Work to be completed:
Once you find the line below that has "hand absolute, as", output it and every line after it exactly, stopping after the line that has "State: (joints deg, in", with no pictures.

Supplied entries:
····················
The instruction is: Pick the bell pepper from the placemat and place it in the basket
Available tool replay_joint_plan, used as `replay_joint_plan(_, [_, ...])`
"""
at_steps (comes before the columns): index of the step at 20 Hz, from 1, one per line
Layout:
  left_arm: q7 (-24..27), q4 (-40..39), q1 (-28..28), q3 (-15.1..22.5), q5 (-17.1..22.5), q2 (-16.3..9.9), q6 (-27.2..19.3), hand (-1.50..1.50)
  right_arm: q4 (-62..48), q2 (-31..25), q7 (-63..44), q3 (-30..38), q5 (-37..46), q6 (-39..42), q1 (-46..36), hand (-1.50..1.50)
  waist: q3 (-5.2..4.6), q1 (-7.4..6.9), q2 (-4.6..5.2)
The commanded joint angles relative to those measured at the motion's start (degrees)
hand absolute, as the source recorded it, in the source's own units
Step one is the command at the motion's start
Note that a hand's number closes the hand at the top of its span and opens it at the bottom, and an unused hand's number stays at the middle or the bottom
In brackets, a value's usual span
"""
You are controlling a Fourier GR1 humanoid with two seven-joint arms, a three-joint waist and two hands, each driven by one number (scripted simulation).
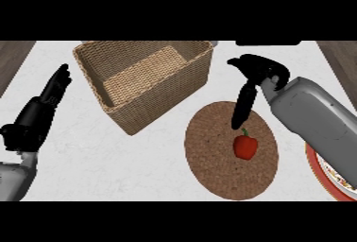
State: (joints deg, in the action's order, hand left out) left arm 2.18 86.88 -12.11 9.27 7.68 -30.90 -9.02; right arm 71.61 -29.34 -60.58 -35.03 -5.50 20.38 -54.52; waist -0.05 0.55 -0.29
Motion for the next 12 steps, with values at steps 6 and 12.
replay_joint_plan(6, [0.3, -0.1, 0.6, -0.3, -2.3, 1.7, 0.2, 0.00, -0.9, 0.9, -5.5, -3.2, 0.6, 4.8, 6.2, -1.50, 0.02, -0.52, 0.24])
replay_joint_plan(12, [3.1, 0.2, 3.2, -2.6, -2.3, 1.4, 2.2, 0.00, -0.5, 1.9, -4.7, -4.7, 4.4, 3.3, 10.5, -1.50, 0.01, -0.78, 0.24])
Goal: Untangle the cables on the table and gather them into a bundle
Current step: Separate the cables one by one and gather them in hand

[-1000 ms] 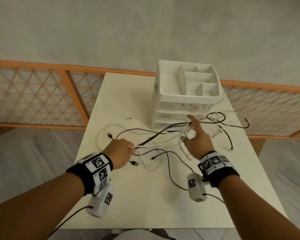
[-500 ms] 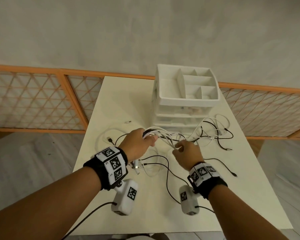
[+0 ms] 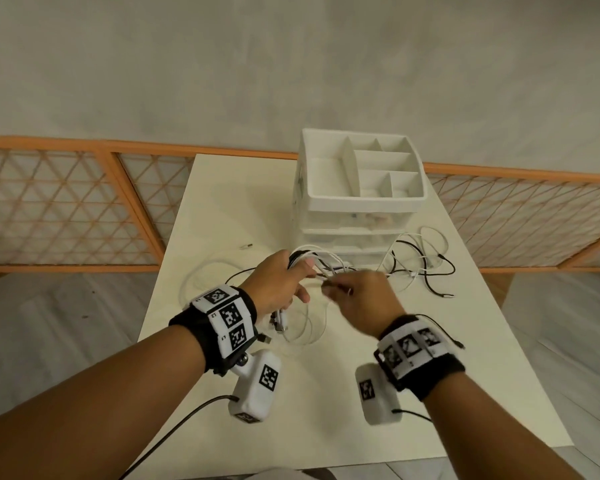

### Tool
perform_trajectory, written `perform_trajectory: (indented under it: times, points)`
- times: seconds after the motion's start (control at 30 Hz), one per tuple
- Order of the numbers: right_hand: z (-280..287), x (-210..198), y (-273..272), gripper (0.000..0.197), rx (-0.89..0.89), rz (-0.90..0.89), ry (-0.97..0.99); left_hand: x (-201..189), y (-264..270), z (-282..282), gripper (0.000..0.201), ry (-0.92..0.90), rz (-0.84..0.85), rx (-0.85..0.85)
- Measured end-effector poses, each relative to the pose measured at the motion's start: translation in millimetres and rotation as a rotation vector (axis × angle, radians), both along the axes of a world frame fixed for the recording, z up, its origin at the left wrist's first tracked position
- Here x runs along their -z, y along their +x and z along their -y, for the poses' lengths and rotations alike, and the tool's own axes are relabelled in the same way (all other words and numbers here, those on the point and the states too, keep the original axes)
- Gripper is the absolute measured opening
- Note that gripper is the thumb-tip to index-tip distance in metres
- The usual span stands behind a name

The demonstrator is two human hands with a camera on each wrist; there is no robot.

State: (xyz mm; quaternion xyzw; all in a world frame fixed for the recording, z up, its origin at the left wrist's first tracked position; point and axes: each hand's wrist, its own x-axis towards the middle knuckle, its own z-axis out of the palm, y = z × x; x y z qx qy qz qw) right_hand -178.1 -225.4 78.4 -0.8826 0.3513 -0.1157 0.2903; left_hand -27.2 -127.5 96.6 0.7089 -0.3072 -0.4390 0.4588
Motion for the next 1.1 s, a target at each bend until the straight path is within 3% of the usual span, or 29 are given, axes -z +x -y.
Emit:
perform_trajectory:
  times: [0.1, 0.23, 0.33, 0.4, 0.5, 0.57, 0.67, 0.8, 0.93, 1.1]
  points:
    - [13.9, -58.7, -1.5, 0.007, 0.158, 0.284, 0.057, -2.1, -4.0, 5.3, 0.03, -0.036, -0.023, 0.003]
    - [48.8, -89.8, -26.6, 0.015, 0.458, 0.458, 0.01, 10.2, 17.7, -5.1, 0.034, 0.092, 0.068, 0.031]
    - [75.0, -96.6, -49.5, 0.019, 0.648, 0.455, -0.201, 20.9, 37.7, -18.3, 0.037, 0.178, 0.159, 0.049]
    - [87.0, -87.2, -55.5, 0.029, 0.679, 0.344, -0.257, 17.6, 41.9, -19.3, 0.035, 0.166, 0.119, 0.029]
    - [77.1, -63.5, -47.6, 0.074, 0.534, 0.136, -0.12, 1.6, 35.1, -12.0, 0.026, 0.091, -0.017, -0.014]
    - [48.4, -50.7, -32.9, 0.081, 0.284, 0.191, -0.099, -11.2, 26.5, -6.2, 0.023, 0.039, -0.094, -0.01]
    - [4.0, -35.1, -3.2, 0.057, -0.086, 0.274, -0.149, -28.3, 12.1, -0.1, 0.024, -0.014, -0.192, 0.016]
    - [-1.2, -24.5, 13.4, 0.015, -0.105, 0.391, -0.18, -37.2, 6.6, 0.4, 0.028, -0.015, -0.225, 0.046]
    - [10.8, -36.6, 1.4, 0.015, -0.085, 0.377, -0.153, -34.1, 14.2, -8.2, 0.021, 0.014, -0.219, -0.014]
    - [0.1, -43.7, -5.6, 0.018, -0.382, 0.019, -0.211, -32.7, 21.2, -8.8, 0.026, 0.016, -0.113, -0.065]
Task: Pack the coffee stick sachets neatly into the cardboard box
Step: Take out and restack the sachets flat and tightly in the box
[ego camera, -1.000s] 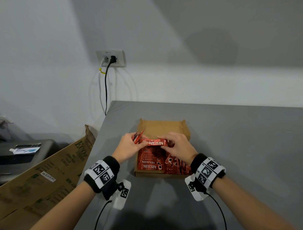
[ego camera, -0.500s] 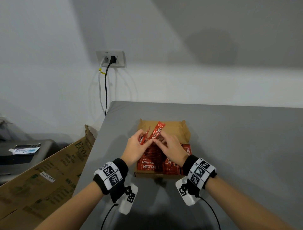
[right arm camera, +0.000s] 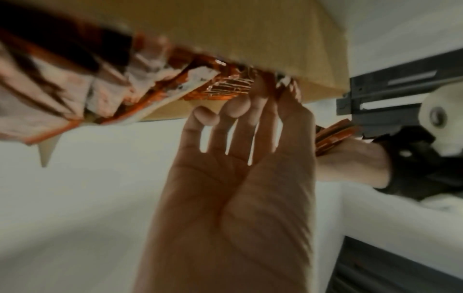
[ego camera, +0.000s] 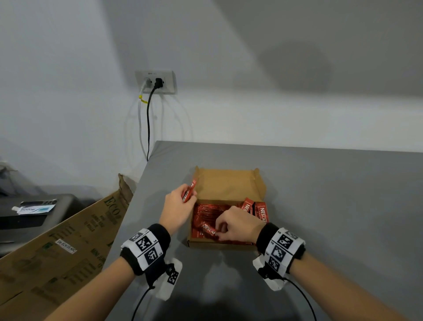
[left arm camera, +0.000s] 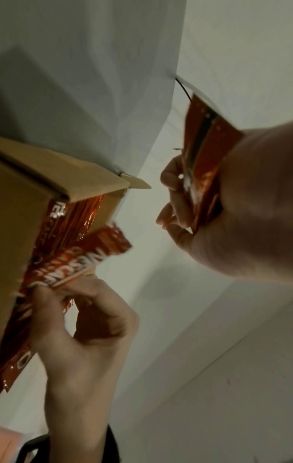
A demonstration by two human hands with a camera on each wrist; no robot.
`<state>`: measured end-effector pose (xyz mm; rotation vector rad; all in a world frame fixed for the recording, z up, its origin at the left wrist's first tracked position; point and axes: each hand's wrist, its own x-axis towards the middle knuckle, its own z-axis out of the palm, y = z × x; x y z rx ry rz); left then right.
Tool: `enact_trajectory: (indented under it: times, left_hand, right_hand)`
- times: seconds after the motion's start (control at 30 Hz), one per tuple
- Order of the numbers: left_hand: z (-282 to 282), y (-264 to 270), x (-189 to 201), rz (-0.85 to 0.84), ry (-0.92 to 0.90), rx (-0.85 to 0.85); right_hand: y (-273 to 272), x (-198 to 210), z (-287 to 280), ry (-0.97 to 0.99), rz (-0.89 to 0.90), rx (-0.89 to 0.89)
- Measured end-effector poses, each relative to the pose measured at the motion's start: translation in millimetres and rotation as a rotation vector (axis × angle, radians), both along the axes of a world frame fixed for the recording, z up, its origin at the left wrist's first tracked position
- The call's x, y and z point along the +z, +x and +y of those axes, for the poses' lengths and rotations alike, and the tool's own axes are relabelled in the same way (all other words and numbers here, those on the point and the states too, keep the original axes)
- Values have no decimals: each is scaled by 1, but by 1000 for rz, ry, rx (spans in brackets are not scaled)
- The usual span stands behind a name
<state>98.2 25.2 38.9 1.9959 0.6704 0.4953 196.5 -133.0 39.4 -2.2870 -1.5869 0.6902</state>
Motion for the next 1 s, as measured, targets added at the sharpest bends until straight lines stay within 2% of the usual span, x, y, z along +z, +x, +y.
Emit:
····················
Task solution:
hand absolute, as the source recorded it, in the source's own units
Step one is the command at the motion's start
Note that a hand's number closes the hand at the top of its span and opens it at the bottom, and an unused hand's number stays at the middle or the bottom
In brackets, a value's usual span
"""
You are controlling a Fourier GR1 humanoid with two seven-joint arms, a three-joint waist and two hands, each driven by one number (scripted simulation).
State: (joints deg, in the action's order, hand left out) left arm 2.18 86.88 -12.11 9.27 7.68 -30.90 -9.02; right arm 71.61 -29.34 -60.58 -35.03 -5.50 20.38 -54.52; waist -0.05 0.55 -0.29

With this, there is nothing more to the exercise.